The Rev. Michael Pfleger of St. Sabina Catholic Church in Chicago had mocked Obama's Democratic presidential rival Hillary Clinton for tearing up during the New Hampshire primary, fake-sobbing and saying she and other whites assumed she would be the nominee because of their sense of white entitlement and supremacy.

"We don't want to have to answer for everything that's stated in a church," Obama said Saturday. "On the other hand we also don't want a church subjected to the scrunity that a presidential campaign legitimately undergoes."

He made clear, however, "I'm not denouncing the church and I'm not interested in people who want me to denounce the church." He said the church's congregation does not hold anti-white or anti-American views.

"I did not anticipate my fairly conventional Christian faith being subject to such challenge," he added.

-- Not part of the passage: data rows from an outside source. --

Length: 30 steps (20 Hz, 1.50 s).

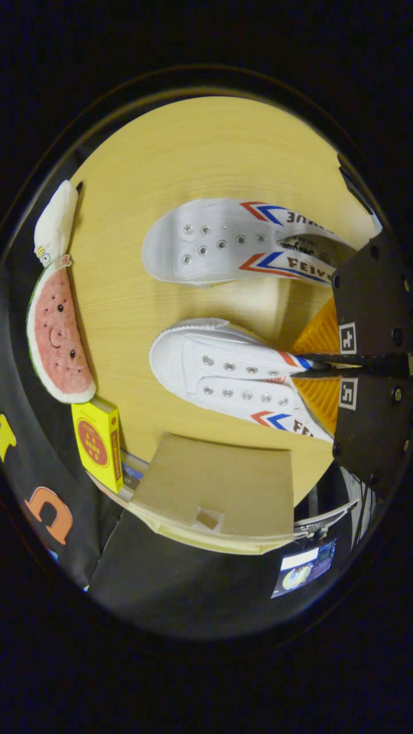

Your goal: Open the storage box then place both shoes into the box .Put the left shoe in first, then the right shoe, with the right side of both shoes facing outward in a uniform manner.

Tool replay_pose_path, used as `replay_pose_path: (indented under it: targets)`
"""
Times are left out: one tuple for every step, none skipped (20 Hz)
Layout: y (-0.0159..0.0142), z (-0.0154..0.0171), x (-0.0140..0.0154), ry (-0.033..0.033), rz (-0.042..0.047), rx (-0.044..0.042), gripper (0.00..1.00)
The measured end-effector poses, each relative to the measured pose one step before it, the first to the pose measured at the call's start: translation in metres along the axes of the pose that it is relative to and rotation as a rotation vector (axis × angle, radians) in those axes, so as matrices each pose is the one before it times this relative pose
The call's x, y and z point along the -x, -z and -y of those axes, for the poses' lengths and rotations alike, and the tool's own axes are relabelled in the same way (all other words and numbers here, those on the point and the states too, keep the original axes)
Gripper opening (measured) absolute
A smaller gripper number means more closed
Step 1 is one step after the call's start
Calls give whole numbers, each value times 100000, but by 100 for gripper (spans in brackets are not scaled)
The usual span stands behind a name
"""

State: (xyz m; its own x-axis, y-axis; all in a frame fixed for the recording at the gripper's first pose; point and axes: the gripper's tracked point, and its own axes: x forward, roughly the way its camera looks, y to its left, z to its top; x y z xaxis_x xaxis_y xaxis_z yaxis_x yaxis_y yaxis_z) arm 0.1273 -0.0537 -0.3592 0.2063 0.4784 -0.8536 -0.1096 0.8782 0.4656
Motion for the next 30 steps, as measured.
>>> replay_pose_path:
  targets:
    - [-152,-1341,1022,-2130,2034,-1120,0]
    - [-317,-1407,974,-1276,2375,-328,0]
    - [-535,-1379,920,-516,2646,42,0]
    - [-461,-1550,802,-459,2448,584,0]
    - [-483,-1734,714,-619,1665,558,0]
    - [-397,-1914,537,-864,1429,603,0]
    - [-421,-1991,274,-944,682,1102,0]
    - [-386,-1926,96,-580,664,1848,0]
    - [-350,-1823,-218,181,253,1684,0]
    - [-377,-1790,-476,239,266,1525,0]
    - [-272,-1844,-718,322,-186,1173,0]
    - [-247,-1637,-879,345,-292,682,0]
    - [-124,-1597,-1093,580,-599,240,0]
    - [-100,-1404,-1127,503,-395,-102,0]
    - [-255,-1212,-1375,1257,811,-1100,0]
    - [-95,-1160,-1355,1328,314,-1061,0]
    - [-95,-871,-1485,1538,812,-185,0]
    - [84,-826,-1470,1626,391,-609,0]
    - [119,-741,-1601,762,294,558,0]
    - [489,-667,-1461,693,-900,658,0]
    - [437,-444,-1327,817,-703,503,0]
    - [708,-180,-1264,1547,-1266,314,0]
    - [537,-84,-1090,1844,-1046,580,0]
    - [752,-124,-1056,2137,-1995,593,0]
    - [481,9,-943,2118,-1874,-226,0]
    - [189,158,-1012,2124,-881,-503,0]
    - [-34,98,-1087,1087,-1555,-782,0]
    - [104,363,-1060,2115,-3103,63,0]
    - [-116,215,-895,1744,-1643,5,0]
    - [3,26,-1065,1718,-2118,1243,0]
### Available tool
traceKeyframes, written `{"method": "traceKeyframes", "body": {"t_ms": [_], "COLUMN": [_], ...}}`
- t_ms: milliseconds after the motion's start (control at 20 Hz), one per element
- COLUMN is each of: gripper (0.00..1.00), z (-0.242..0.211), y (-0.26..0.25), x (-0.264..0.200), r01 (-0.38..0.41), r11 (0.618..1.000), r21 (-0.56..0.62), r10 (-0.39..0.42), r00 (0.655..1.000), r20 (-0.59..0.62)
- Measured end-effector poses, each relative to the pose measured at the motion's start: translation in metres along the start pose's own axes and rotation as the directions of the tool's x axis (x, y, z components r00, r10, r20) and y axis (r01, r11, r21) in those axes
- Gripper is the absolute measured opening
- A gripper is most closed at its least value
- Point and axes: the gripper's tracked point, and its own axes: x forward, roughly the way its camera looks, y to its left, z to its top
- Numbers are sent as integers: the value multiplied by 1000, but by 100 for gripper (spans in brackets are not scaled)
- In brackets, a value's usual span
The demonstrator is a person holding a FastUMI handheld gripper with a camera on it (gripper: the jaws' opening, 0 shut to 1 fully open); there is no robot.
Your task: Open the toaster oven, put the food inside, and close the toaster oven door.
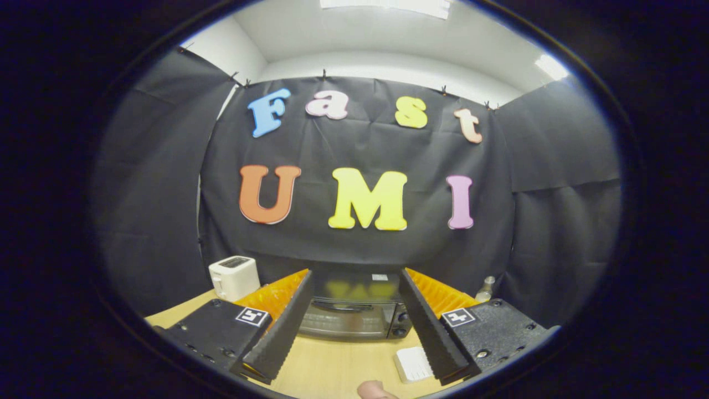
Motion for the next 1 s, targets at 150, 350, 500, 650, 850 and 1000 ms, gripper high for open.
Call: {"method": "traceKeyframes", "body": {"t_ms": [150, 350, 500, 650, 850, 1000], "gripper": [98, 98, 98, 98, 99, 99], "z": [28, 44, 37, 35, 38, 38], "y": [-8, -22, -29, -34, -27, -26], "x": [-38, -78, -102, -119, -130, -133], "r01": [-25, -27, -23, -13, -21, -24], "r11": [999, 994, 994, 998, 999, 999], "r21": [41, 104, 109, 60, 27, 27], "r10": [22, 21, 17, 9, 18, 21], "r00": [998, 998, 998, 997, 996, 996], "r20": [50, 62, 54, 71, 88, 90]}}
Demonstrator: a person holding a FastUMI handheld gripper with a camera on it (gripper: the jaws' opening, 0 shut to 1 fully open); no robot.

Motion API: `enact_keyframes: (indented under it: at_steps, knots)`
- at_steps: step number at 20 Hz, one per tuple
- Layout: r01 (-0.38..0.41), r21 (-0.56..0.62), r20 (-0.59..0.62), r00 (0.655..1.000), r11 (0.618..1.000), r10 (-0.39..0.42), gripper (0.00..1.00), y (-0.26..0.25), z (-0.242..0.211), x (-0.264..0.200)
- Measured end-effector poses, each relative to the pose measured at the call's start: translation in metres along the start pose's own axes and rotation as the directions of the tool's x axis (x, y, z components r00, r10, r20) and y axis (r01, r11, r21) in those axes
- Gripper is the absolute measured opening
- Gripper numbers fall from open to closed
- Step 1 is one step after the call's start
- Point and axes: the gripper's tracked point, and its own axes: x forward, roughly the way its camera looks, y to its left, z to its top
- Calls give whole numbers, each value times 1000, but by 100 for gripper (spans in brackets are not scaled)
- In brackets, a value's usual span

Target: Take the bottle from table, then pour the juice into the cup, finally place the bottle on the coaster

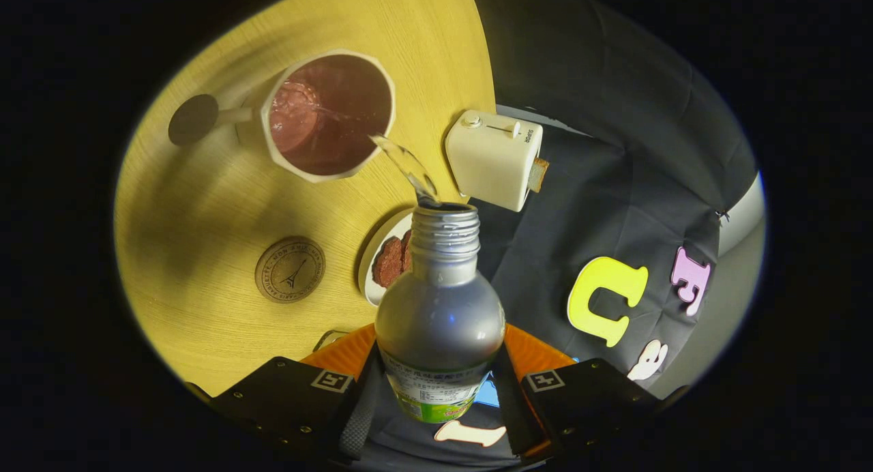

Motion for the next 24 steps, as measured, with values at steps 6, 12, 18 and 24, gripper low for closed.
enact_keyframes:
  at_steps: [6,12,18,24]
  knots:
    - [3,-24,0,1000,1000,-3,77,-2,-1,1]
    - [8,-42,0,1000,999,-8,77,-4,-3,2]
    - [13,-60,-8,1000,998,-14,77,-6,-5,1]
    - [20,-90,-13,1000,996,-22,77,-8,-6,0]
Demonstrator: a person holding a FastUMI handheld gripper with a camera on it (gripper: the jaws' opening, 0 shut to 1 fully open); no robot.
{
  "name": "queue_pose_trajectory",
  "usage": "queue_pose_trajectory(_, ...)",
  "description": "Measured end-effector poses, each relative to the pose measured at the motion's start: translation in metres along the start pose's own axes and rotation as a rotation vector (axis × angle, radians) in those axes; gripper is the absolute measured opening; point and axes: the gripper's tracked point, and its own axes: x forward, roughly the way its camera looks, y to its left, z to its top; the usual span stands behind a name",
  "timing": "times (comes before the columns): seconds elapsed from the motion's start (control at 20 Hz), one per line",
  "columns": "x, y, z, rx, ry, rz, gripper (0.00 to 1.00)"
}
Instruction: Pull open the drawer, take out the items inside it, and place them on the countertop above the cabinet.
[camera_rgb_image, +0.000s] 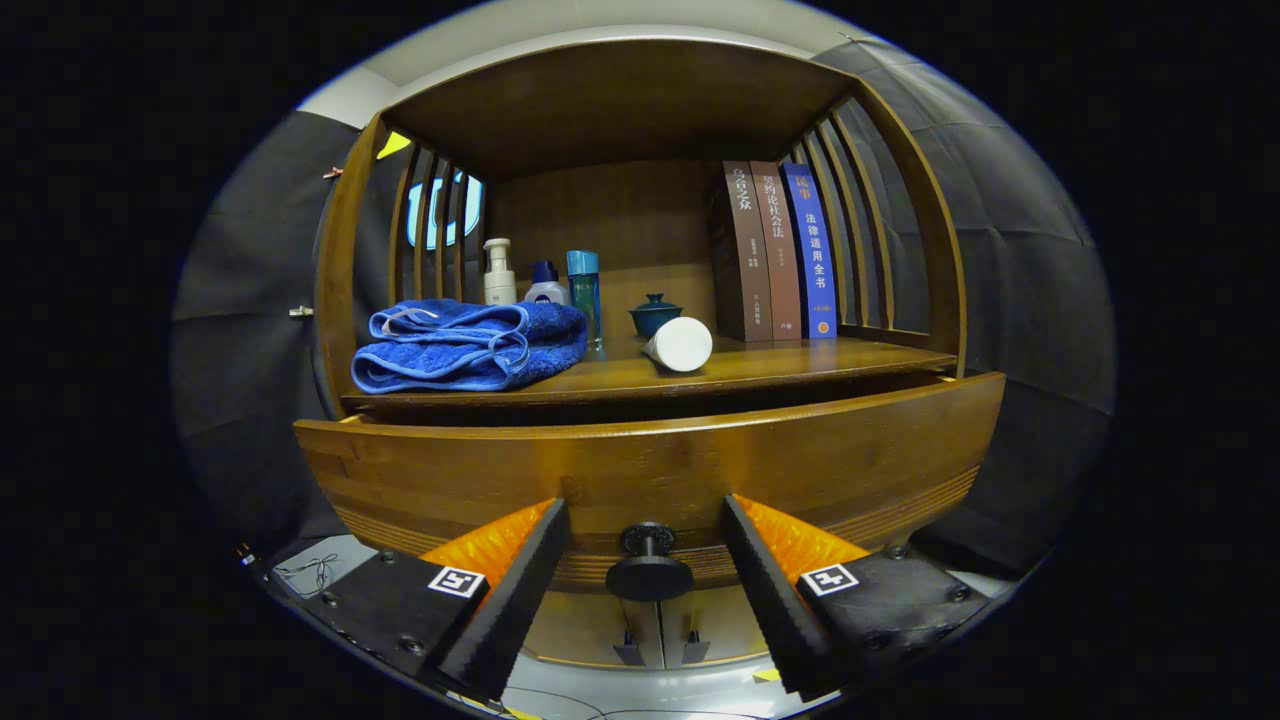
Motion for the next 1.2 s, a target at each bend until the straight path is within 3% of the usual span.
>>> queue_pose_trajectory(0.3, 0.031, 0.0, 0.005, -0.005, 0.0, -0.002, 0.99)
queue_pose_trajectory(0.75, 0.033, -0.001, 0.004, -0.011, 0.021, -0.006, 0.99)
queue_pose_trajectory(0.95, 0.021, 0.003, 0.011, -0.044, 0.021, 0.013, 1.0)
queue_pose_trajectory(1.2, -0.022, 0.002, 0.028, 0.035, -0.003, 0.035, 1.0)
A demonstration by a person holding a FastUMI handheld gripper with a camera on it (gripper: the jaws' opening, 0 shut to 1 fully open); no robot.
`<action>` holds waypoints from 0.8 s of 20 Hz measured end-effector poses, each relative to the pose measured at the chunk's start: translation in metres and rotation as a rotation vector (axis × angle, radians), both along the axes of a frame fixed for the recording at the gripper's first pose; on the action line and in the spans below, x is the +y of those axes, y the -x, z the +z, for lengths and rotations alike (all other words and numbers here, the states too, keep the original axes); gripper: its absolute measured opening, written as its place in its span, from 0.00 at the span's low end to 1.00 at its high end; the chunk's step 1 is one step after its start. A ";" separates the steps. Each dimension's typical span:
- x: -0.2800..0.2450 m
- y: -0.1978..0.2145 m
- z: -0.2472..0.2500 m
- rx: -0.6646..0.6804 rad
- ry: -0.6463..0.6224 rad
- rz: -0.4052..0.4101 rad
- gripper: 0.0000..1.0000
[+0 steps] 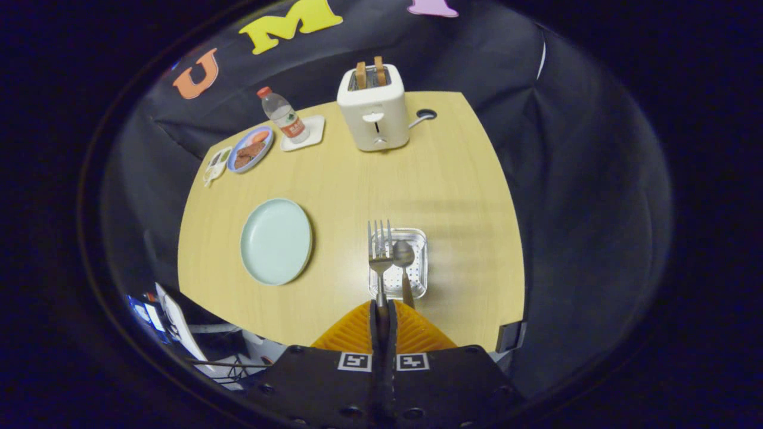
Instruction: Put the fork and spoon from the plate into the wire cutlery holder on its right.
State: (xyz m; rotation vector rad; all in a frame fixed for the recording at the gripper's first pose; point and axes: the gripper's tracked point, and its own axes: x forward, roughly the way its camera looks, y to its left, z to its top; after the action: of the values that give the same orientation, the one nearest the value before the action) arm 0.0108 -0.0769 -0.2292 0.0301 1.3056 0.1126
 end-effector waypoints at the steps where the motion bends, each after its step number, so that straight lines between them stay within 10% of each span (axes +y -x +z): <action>1: -0.002 0.003 -0.003 0.032 -0.001 -0.003 0.00; 16: -0.003 -0.007 -0.042 0.235 -0.021 -0.096 0.07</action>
State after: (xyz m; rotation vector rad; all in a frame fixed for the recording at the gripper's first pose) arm 0.0183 -0.0799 -0.2716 0.1271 1.5353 0.0420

Of his withdrawal, Obama said: "I have no idea how it will impact my presidential campaign, but I know that it's the right thing to do for the church and for our family."

The Illinois senator said he and his wife didn't expect to settle on another church until next January, after they know where they'll be living.

Asked whether he could remain in a black church as president, he acknowledged, "There is a cultural and a stylistic gap (between black churches and white church culture) that has come in to play in this issue."

Whatever church they choose, Obama said, it will be one that provokes thought but also preaches reconciliation - and that he hopes once they settled on one, he and his family can worship in peace.

Dennis Jones, 63, a farmer who came to hear Obama speak in Aberdeen on Saturday, said Obama's church was never an issue for him. But as for Obama's decision, Jones said, "He maybe has to do it. It seemed like there's been a history of, I don't know how to put it - extremism? - there, that I don't think fits his philosophy or a lot of other people in America's philosophies."